Wednesday, April 21, 2021

Signals and interviews in the transition from medical school to residency

Late last year I was interviewed by Dr. Seth Leopold, who is a Professor in the Department of Orthopaedics and Sports Medicine at the University of Washington School of Medicine, and Editor-in-Chief of the journal Clinical Orthopaedics and Related Research.   That interview has just appeared ahead of print on the journal's website: 

A Conversation with … Alvin E. Roth PhD, Economist, Game Theorist, and Nobel Laureate Who Improved the Modern Residency Match  by Leopold, Seth S. MD, Clinical Orthopaedics and Related Research: April 7, 2021 - Publish Ahead of Print - doi: 10.1097/CORR.0000000000001758

Here's one part of our Q&A:

Dr. Leopold:You once commented in a Not the Last Word column in CORR® that the Match might be improved if a bit more room could be made for candidates to send “signals” to programs that indicate particular interest[5]; if you could make one change to the Match right now to make it fairer all around, what would that change be?

Dr. Roth: I don’t yet know enough about the whole pre-Match process of applications and interviews to answer that confidently. I’m hoping to gain access to data that will illuminate more clearly how applications lead to interviews, and how interviews interact with other kinds of information to influence what rank-order lists are submitted by applicants and programs. Some of that process is surely in flux, between the pandemic causing interviews to be conducted remotely and the United States Medical Licensing Examination Step 1 going pass/fail. Signaling is a way to address miscoordination in interviewing (such as whether too many interviews are concentrating on too few candidates), but there are other ways the interview process might be broken that might better be addressed by other tweaks in how interviews are organized.

Dr. Leopold:I believe the study you’re proposing here would find a very attentive audience, both in medical schools and residency programs across the country, especially competitive ones like orthopaedic surgery. Based on other kinds of markets you’ve evaluated—I recognize I’m asking you to speculate—what do you think you might find here?

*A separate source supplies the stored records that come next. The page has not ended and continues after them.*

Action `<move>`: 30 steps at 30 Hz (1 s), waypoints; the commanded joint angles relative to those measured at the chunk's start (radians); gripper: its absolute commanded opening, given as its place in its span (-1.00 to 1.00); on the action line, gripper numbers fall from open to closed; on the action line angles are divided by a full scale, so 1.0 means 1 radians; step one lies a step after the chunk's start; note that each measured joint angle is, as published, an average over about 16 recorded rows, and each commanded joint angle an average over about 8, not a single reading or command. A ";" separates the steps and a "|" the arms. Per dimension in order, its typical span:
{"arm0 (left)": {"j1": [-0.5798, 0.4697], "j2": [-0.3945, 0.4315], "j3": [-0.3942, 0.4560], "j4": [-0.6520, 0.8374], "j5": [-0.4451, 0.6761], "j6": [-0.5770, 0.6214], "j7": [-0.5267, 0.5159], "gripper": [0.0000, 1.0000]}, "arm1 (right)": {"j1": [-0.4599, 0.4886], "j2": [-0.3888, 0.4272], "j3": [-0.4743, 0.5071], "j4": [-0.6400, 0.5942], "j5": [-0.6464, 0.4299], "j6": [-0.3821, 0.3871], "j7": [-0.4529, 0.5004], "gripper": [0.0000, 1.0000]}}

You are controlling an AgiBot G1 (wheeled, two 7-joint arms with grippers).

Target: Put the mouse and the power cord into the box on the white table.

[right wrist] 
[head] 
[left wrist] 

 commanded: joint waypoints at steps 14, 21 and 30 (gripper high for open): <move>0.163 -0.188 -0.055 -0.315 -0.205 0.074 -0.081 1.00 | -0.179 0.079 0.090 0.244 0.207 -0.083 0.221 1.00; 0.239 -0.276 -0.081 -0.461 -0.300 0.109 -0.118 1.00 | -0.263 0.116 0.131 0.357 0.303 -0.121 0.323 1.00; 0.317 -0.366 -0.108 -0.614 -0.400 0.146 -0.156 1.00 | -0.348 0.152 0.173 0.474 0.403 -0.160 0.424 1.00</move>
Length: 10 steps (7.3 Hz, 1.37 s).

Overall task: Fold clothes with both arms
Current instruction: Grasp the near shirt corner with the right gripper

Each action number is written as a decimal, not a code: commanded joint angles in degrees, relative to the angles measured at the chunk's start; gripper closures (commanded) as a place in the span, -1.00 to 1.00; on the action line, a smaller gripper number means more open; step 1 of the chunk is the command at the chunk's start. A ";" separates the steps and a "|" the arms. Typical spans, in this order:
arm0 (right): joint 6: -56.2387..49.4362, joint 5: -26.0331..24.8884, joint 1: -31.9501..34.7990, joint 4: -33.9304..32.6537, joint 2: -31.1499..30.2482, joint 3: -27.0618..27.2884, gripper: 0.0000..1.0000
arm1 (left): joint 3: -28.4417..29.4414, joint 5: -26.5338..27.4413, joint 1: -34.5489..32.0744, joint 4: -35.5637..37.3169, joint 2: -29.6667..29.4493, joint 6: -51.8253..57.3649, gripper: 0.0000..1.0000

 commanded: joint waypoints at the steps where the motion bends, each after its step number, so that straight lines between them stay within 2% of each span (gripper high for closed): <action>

Dr. Roth: Presently, in at least some specialties, many interviews are conducted for each residency and fellowship position. It could be that interviews play a critical role in allowing programs and applicants to assess each other, regardless of the other information they may have. But it could also be that at least some interviews are being conducted “defensively,” because all the interviews that others are participating in make it hard for each program or applicant to predict how likely any interview will lead to a position being offered and accepted in the Match. So, it is possible that there is “too much” interviewing, in the sense that in perhaps predictable ways, some programs are interviewing some candidates they can virtually never hire, and some candidates they would never want to hire. Conversely, applicants are interviewing for some jobs they have hardly any chance of being offered, and some they sensibly think they won’t need to take. Of course, some things can be predictable even if they can’t be predicted by individual applicants and programs with the information they now have available. It might therefore be possible to suggest institutional reforms that would help reduce the uncertainty in deciding which interviews to offer. That might also reduce the number (and costs) of interviews. (In just such a way, the Match helped solve the problem of uncertainty involved in offers and acceptances, back when offers were exploding.) And there’s a possibility that fewer interviews could make everyone better off in terms of expectations, particularly if participants on both sides of the market will feel a reduced need to do so many interviews if everyone else reduces the number they do. But as you say, until we can look into this carefully, I’m just speculating.